Of course the app stops working, but that’s expected from a WiFi product.
Since it's Homekit compatible though, you can go that route. HA easily discovers anything HK compatible as soon as you connect it to your network. So you connect Ecobee to HA with the HomeKit protocol in lieu of connecting it with Apple's stuff.
[1] ...and anything's better than the asinine on-device UI that Ecobee "updated" to a couple years ago (ask yourself: what would a foolish inexperienced "uX dEsIgNeR" do to ruin a plain old thermostat UI? It's that.)
Thankfully the open source beetstat makes ecobee a lot more useful, with full history and graphs for heat/cool runtime, aux heat, indoor/outdoor humdity, etc
at least they dont seem to be planning a mass bricking.
Some earlier discussion: https://news.ycombinator.com/item?id=45033555
And when it was announced in April: https://news.ycombinator.com/item?id=43802574
But yes, this is why I'm staying away from Gemini. Seems like an amazing product! But no way am I putting my AI eggs in the Google basket.
The day the kill that, is the day a new hell is trust upon you.
As it were, appreciate the life you have right now that AI doesn’t have ads, it’s coming.
So for the owners of Gen 1 and 2 thermostats, your rule of thumb isn’t helpful like it is for post 2014 purchases.
I wish the internet of things was soo much better than it is. There was a dream once of a world that worked efficiently, and then profit models came in and destroyed it.

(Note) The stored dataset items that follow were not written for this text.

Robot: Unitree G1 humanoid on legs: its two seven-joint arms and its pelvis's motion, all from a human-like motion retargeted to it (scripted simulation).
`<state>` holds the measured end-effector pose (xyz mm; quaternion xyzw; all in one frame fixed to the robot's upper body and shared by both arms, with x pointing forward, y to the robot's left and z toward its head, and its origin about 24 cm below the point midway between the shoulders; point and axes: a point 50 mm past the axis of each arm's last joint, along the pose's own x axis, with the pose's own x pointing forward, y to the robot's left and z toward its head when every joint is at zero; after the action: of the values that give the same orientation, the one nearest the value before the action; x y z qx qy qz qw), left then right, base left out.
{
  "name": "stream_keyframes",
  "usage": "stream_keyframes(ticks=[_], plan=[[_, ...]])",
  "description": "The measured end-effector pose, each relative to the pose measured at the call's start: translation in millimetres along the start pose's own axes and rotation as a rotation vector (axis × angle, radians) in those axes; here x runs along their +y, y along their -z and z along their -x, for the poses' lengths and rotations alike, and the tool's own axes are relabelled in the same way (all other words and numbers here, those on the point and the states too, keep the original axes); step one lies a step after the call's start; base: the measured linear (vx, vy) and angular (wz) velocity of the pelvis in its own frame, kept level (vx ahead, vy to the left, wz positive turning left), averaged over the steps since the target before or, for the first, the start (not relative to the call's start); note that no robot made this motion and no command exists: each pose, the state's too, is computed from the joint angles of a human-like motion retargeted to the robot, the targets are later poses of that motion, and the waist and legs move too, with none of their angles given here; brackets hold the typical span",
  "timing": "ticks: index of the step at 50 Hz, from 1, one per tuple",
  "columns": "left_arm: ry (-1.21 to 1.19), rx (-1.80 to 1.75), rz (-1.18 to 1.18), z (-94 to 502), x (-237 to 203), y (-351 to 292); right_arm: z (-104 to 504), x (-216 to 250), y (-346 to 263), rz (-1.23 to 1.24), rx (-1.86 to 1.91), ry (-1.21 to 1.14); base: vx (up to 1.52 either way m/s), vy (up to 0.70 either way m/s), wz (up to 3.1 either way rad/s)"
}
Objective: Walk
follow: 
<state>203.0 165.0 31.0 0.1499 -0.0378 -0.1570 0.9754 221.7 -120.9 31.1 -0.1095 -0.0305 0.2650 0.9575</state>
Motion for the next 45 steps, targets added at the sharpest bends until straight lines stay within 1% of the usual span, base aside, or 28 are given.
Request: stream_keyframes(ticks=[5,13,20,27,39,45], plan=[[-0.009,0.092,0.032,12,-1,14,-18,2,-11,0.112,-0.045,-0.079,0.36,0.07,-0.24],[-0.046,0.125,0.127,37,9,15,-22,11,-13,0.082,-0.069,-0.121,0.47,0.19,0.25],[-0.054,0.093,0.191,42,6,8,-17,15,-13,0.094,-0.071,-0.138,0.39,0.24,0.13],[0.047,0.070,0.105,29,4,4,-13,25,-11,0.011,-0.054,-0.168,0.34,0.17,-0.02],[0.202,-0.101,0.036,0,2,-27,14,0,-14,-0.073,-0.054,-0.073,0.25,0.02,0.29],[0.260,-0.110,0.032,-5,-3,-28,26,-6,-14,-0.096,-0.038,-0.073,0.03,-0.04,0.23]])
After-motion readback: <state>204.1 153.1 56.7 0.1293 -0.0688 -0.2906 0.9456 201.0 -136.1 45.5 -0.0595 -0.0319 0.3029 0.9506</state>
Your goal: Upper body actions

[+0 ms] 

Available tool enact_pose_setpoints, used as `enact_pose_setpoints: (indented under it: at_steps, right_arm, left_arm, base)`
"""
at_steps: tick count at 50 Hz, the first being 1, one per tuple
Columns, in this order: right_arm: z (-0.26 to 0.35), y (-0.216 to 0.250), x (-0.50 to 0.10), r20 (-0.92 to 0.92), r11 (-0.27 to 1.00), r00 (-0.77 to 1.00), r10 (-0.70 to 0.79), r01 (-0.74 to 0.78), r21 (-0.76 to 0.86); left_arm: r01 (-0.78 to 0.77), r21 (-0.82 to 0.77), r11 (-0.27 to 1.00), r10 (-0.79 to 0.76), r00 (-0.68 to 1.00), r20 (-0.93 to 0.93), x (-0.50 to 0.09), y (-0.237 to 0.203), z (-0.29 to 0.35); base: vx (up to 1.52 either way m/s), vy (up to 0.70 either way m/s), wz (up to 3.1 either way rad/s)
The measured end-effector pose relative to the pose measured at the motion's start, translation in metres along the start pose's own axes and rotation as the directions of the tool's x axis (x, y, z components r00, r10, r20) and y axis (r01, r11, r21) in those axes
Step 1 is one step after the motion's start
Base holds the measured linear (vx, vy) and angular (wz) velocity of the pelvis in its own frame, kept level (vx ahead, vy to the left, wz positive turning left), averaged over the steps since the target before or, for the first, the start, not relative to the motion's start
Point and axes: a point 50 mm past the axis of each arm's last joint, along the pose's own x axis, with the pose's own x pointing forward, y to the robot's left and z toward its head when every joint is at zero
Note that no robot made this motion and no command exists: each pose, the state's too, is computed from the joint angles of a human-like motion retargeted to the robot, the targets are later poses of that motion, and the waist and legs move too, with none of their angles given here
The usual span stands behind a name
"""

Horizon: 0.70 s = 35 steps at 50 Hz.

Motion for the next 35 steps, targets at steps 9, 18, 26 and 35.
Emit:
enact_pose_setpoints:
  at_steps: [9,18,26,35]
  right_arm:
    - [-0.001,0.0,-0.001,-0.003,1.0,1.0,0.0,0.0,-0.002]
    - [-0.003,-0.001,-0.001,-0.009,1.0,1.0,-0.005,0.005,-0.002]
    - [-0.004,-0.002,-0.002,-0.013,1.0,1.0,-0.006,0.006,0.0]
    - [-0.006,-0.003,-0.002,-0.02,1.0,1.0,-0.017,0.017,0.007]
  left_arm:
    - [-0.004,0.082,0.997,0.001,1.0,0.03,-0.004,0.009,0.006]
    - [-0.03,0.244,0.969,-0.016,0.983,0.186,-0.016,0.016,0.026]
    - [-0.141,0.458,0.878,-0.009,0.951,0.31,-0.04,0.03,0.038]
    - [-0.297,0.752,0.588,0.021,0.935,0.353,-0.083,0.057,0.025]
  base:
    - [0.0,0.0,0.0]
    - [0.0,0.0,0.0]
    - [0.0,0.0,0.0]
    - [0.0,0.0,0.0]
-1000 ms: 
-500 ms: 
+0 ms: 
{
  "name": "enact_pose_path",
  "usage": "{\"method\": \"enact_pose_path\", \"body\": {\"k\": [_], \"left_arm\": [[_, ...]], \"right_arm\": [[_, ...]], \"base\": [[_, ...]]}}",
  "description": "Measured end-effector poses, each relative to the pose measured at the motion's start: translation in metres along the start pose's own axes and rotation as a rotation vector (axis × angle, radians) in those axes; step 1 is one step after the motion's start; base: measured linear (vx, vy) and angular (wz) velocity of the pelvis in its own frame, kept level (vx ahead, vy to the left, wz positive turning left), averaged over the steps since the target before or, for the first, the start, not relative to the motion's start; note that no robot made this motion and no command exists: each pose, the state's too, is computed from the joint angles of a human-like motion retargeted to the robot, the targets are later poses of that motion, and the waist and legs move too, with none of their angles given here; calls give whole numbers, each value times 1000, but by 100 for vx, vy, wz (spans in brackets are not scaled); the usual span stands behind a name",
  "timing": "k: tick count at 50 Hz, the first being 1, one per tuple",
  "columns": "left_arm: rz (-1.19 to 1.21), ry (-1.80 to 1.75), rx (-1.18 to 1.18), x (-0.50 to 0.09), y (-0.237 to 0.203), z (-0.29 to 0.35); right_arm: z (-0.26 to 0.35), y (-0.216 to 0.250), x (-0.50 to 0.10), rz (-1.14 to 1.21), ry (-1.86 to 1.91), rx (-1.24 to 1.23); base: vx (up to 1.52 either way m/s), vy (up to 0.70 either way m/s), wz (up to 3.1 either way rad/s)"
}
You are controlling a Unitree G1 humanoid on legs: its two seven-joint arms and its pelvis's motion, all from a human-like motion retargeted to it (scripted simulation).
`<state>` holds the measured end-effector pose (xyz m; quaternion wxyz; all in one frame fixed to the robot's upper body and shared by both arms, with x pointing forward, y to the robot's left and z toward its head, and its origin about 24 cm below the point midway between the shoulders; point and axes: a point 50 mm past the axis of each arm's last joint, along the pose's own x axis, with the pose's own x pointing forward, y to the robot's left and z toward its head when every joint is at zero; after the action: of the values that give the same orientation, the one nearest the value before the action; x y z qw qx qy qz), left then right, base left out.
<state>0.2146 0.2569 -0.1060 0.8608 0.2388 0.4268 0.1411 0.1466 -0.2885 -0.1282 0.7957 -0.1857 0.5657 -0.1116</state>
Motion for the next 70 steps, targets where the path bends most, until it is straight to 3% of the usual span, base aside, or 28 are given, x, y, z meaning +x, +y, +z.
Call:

I guess it would be cute to get some analytics dashboard, but that’s about where my interest ends.
Adjusting the thermostat (which is downstairs) from bed.
At the airport - oh shit did I turn off the AC for the two weeks we'll be away? Ok I just did.
I am a HA guy and prior to my ecobee I ran an American Radio Thermostat with local HA support and you could control over curl. But the wifi module was so old that no modern device connected to it when I had to reset it up.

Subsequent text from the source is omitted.